Bien sûr, il faut pleurer Marie et souffrir avec les siens.

Bien sûr, il faut pleurer Marie et souffrir avec les siens.

Bien sûr, l’abomination nous aspire dans son tourbillon et les médias veillent, leur grosse langue jaune pendouillant hors des caissettes, le matin… Bientôt l’Illustré – patience, plus que cinq jours – les portraits des bons et des méchants, les photos du paradis puis de l’enfer, les fleurs, les marches blanches, les blogs, les pleurs, la misère…
Bien sûr, je suis triste de voir cette jeune vie ôtée, exclue de notre entourage, rayée de nos listes d’amis… Bien sûr c’est impardonnable, mais la victime, ce soir, n’est pas celle qu’on croit.

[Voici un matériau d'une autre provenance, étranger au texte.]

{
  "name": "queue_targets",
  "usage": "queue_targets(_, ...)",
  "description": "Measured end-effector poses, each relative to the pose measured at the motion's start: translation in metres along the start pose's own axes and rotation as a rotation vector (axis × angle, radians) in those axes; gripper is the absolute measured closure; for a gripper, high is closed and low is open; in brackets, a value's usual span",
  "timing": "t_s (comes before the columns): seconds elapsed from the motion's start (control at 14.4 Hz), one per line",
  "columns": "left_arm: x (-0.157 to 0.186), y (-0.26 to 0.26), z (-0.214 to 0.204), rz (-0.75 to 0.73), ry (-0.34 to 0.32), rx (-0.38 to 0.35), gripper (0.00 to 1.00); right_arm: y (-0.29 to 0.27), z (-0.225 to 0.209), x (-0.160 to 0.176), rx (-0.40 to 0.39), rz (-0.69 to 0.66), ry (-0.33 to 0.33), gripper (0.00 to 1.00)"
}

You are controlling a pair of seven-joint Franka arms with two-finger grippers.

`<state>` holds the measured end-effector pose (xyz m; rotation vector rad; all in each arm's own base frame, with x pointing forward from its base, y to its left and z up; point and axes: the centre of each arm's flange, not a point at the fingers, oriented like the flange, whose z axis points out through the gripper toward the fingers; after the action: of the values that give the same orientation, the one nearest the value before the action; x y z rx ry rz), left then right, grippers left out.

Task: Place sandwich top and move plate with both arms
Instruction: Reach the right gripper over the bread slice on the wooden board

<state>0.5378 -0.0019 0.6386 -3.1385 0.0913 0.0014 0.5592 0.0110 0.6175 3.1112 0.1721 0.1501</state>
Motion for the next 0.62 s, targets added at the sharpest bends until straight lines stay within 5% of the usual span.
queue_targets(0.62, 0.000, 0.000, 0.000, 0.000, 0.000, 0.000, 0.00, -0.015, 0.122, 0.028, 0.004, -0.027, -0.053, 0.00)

Avec leur bricolage, juges et psychologues ont ravagé bien plus que nos coeurs apitoyés. En lisant quelques lignes sur ce qu’on appelle encore «les réseaux sociaux», je vu s’évaporer l’espoir des hommes dans les limbes de la haine populaire. J’ai vu des photos de tables d’exécution, j’ai lu des insultes, j’ai entendu des vociférations réclamant le rétablissement de la peine capitale…J’ai sentis les gens glisser loin de leurs propres idéaux, j’ai vu mourir l’espérance. Le minus qu’a laissé s’échapper notre justice n’est que l’otage de nos propres consciences, malmenées, secouées, puis stimulées par le nombre et la nature des affaires, toujours plus sordides et perverses. Oui, c’est bien l’espérance dont on doit faire le deuil aujourd’hui, Marie n’en est que la marraine sacrifiée.